▶ **COLLECTED DATA**
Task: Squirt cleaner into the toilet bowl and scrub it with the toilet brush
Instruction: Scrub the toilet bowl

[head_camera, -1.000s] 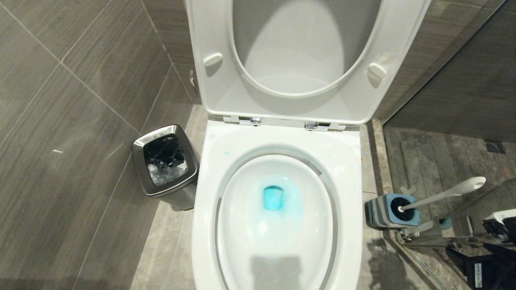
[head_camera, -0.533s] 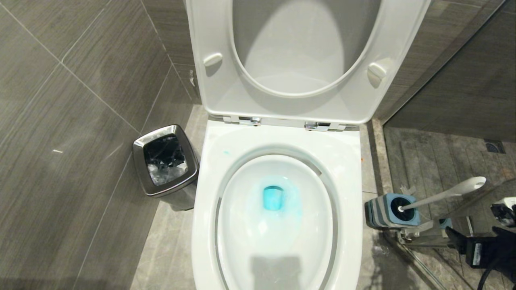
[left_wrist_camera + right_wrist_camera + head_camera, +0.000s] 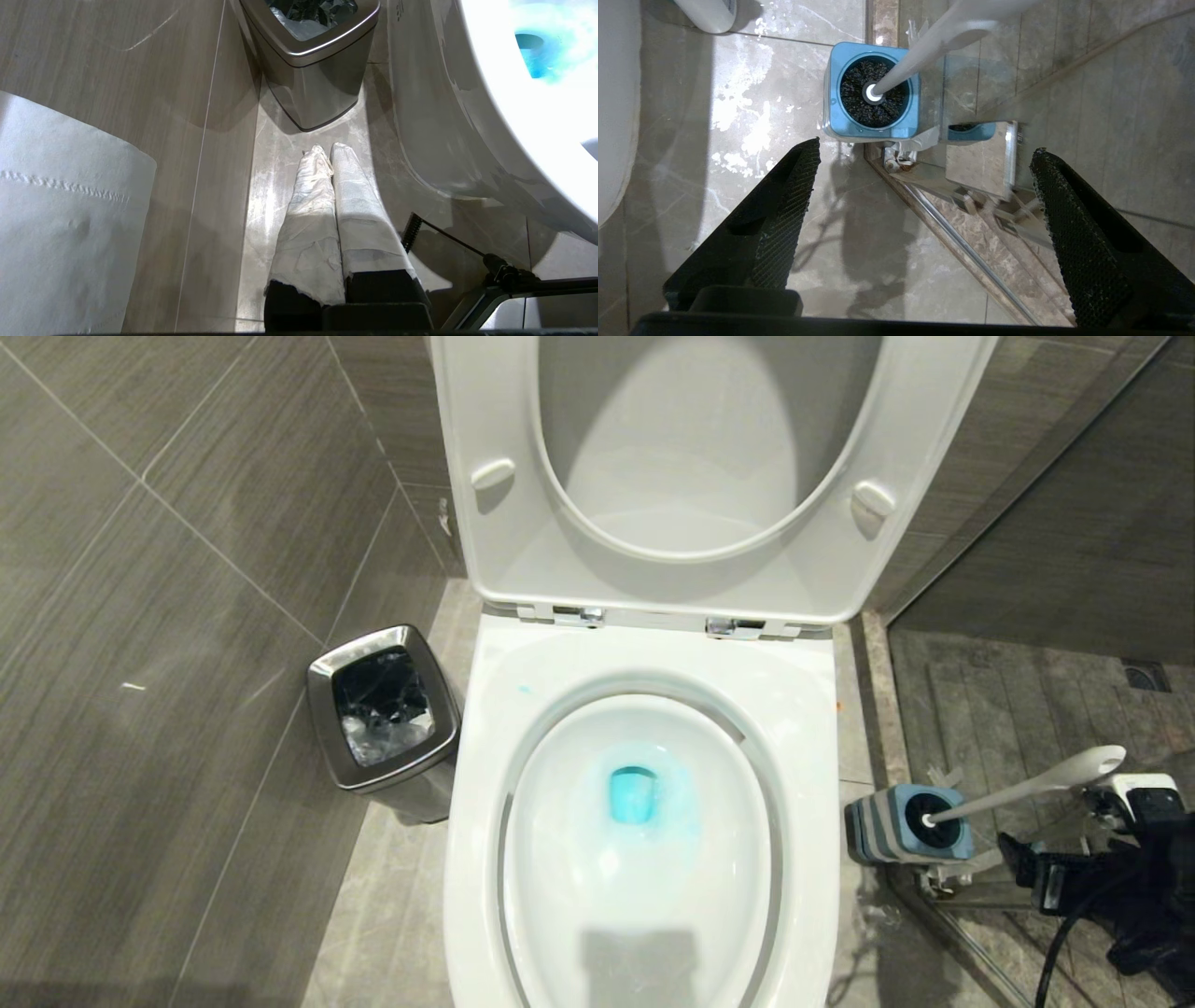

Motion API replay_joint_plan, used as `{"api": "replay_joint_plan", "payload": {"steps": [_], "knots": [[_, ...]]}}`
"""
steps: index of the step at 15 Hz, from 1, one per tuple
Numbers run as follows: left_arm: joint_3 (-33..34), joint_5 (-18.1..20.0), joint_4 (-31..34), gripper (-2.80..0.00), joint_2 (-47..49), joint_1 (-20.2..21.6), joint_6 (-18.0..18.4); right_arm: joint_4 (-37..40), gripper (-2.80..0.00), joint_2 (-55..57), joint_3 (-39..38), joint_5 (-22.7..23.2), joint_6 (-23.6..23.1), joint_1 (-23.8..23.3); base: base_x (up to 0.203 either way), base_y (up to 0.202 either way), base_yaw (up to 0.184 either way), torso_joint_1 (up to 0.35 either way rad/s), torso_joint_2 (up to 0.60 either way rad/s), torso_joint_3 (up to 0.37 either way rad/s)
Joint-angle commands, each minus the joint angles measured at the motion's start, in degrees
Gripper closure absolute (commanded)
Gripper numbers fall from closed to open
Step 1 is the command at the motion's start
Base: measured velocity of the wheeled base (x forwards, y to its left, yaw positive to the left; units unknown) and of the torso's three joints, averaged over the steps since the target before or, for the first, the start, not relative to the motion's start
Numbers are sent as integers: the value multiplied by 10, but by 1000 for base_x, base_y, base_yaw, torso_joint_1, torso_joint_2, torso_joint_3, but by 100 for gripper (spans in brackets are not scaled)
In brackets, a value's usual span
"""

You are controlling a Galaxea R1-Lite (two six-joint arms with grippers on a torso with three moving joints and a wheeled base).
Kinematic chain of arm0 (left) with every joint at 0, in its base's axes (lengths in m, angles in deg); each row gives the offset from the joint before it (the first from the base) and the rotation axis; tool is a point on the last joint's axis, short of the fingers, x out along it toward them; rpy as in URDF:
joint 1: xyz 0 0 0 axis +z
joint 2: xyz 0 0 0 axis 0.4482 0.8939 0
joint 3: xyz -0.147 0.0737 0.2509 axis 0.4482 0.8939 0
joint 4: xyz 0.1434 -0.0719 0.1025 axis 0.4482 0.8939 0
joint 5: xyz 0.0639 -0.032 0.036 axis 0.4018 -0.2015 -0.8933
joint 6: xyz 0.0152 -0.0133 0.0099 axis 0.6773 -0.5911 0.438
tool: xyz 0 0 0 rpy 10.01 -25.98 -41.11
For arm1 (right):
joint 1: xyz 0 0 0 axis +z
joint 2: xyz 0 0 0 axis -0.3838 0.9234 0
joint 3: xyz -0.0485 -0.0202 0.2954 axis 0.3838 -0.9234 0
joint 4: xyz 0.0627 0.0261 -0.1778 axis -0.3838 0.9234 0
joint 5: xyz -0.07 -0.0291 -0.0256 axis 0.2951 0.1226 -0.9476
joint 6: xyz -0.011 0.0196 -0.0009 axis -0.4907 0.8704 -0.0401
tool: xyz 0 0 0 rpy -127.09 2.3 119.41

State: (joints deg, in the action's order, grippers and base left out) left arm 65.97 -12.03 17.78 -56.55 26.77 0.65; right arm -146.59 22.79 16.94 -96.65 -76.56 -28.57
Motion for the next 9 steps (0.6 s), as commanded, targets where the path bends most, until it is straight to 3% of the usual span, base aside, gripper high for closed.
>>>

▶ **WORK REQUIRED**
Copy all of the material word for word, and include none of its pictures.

▶ **WRITTEN SOLUTION**
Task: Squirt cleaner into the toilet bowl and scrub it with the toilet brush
Instruction: Scrub the toilet bowl

[head_camera, -1.000s] 
[head_camera, -0.533s] 
[left_wrist_camera + right_wrist_camera + head_camera, +0.000s] 

Motion API replay_joint_plan, used as `{"api": "replay_joint_plan", "payload": {"steps": [_], "knots": [[_, ...]]}}`
"""
steps: index of the step at 15 Hz, from 1, one per tuple
Numbers run as follows: left_arm: joint_3 (-33..34), joint_5 (-18.1..20.0), joint_4 (-31..34), gripper (-2.80..0.00), joint_2 (-47..49), joint_1 (-20.2..21.6), joint_6 (-18.0..18.4); right_arm: joint_4 (-37..40), gripper (-2.80..0.00), joint_2 (-55..57), joint_3 (-39..38), joint_5 (-22.7..23.2), joint_6 (-23.6..23.1), joint_1 (-23.8..23.3); base: base_x (up to 0.203 either way), base_y (up to 0.202 either way), base_yaw (up to 0.184 either way), torso_joint_1 (up to 0.35 either way rad/s), torso_joint_2 (up to 0.60 either way rad/s), torso_joint_3 (up to 0.37 either way rad/s)
Joint-angle commands, each minus the joint angles measured at the motion's start, in degrees
Gripper closure absolute (commanded)
Gripper numbers fall from closed to open
Step 1 is the command at the motion's start
Base: measured velocity of the wheeled base (x forwards, y to its left, yaw positive to the left; units unknown) and of the torso's three joints, averaged over the steps since the target before or, for the first, the start, not relative to the motion's start
Numbers are sent as integers: the value multiplied by 10, but by 1000 for base_x, base_y, base_yaw, torso_joint_1, torso_joint_2, torso_joint_3, but by 100 for gripper (spans in brackets are not scaled)
In brackets, a value's usual span
"""

You are controlling a Galaxea R1-Lite (two six-joint arms with grippers on a torso with three moving joints and a wheeled base).
Kinematic chain of arm0 (left) with every joint at 0, in its base's axes (lengths in m, angles in deg); each row gives the offset from the joint before it (the first from the base) and the rotation axis; tool is a point on the last joint's axis, short of the fingers, x out along it toward them; rpy as in URDF:
joint 1: xyz 0 0 0 axis +z
joint 2: xyz 0 0 0 axis 0.4482 0.8939 0
joint 3: xyz -0.147 0.0737 0.2509 axis 0.4482 0.8939 0
joint 4: xyz 0.1434 -0.0719 0.1025 axis 0.4482 0.8939 0
joint 5: xyz 0.0639 -0.032 0.036 axis 0.4018 -0.2015 -0.8933
joint 6: xyz 0.0152 -0.0133 0.0099 axis 0.6773 -0.5911 0.438
tool: xyz 0 0 0 rpy 10.01 -25.98 -41.11
For arm1 (right):
joint 1: xyz 0 0 0 axis +z
joint 2: xyz 0 0 0 axis -0.3838 0.9234 0
joint 3: xyz -0.0485 -0.0202 0.2954 axis 0.3838 -0.9234 0
joint 4: xyz 0.0627 0.0261 -0.1778 axis -0.3838 0.9234 0
joint 5: xyz -0.07 -0.0291 -0.0256 axis 0.2951 0.1226 -0.9476
joint 6: xyz -0.011 0.0196 -0.0009 axis -0.4907 0.8704 -0.0401
tool: xyz 0 0 0 rpy -127.09 2.3 119.41

State: (joints deg, in the action's order, grippers and base left out) left arm 65.97 -12.03 17.78 -56.55 26.77 0.65; right arm -146.59 22.79 16.94 -96.65 -76.56 -28.57
Motion for the next 9 steps (0.6 s), as commanded, targets where the path bends most, until it is straight to 3% of the usual span, base aside, gripper high for closed.
>>>

Nothing else is needed for the answer.